Computers don’t get tired or distracted. Once you train an AI-based intelligent intake system on what to look for, it can do a remarkably consistent job of finding it. What’s more, the best of the systems will have a human assist element. If the platform is not sure whether a given value is relevant, it flags it and lets one of your employees decide. Then the intake system essentially makes note of that decision, so its performance improves over time.

Here again, the bionic arm comes into play, not replacing insurance associates but helping them do their jobs far faster and with more accuracy. With increased speed comes less underwriting leakage and improved quote ratios.

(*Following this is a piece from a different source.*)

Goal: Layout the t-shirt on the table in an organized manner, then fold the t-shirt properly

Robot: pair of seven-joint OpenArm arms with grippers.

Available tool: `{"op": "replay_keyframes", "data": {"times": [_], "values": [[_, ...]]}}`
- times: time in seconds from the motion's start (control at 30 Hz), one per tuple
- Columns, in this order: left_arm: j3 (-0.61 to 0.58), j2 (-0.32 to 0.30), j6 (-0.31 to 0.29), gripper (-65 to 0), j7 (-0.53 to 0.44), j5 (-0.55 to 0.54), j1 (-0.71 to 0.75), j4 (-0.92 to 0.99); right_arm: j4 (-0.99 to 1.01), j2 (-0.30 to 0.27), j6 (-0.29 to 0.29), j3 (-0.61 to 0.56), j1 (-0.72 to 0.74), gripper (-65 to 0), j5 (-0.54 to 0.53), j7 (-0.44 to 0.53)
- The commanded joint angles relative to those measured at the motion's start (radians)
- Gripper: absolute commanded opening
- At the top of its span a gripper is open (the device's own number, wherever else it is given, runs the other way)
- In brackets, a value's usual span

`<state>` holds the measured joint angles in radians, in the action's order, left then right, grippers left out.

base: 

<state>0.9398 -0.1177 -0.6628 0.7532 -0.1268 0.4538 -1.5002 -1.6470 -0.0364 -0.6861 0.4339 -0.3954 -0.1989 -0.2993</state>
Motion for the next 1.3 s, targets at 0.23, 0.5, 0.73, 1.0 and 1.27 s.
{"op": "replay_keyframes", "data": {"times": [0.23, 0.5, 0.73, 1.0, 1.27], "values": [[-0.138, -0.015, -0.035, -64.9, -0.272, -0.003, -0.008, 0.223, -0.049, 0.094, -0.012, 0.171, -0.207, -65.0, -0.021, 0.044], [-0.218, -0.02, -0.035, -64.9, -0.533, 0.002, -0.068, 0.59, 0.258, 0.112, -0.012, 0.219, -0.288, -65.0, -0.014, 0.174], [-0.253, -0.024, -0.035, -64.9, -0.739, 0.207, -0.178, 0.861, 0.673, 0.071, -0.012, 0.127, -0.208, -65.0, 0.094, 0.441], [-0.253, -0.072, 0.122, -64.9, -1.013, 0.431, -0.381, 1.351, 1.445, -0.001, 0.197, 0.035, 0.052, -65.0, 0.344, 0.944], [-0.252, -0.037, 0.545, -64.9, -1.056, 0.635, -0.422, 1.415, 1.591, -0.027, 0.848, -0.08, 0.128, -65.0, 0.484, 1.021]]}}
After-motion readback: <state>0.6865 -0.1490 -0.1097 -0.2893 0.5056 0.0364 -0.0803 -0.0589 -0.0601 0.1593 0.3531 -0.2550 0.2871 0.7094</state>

Related content: A reality check on the data accuracy debate with respect to automation in insurance


Technology for insurance underwriting analytics


Of course, increased speed is only helpful if it’s combined with accuracy; you don’t necessarily want to be writing more high-risk policies. Here again, technologies such as AI can help.

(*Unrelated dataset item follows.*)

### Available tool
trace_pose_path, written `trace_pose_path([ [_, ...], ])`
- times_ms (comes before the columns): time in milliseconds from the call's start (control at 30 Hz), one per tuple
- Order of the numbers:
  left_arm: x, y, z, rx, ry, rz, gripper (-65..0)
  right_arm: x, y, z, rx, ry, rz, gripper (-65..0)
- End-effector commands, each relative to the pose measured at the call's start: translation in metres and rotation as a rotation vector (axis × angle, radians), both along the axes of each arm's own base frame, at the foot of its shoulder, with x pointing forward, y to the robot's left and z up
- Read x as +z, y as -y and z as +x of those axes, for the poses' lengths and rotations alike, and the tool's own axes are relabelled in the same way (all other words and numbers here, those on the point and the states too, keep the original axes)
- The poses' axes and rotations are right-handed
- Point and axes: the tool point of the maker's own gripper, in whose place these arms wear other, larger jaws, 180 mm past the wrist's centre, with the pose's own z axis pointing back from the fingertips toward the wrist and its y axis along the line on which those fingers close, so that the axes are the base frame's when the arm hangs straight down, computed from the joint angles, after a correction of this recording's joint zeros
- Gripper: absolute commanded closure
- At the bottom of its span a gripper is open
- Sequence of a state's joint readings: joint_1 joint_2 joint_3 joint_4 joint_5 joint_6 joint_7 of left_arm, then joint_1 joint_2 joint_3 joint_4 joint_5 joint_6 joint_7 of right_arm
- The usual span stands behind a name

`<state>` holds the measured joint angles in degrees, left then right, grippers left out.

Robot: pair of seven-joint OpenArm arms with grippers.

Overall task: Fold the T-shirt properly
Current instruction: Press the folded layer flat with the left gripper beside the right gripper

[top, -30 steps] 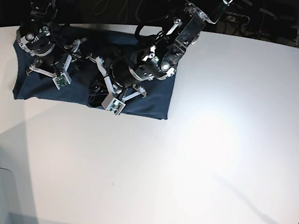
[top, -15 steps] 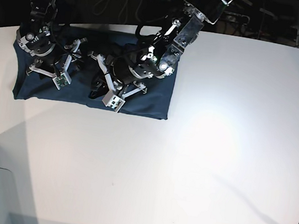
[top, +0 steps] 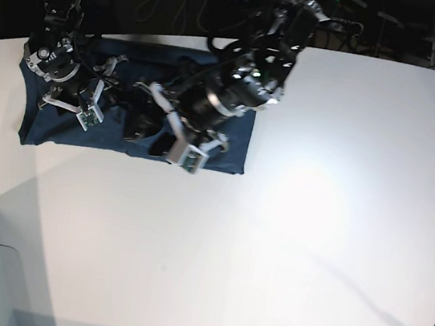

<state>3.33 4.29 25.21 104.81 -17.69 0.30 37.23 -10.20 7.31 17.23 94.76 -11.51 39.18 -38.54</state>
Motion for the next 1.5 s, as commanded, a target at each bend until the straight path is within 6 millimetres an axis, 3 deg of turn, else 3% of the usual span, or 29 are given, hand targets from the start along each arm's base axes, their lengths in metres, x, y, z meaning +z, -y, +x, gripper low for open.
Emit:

Underwriters today have access to far more data than in the past. Third party databases are available with fountains of valuable historical data that can augment an insurance firm’s own vast databases.

Forward-looking data is also coming to the fore, much of it having to do with climate. Changing climate conditions, of course, can affect underwriters in myriad ways and for most any vertical industry. Any hint at what to expect in years to come can be valuable.

The problem is it’s difficult, if not unreasonable, to expect any single underwriter to be able to digest all of this data and put it to good use. Yet that’s exactly the kind of task an AI application excels at: culling through vast amounts of data and making relevant connections.

So, whether it’s comparing an underwriting submission to a peer group using third party data or trying to predict the likelihood of a major storm causing damage to an industrial complex, technology can assist underwriters.

With such an assist underwriters no longer have to rely solely on their own expertise in assessing risk. They’ll instead use a technology dashboard that immediately makes clear where a given submission is more or less risky than a similar cohort. Another bionic arm.

That’s the future of underwriting that I see, one with improved loss ratios and reduced underwriting leakage, thanks to technologies including AI. Rather than replace underwriters (and others), you’ll likely find effective use of technology can help you increase the capacity of your employees, increase their job satisfaction, and improve your organization’s bottom line.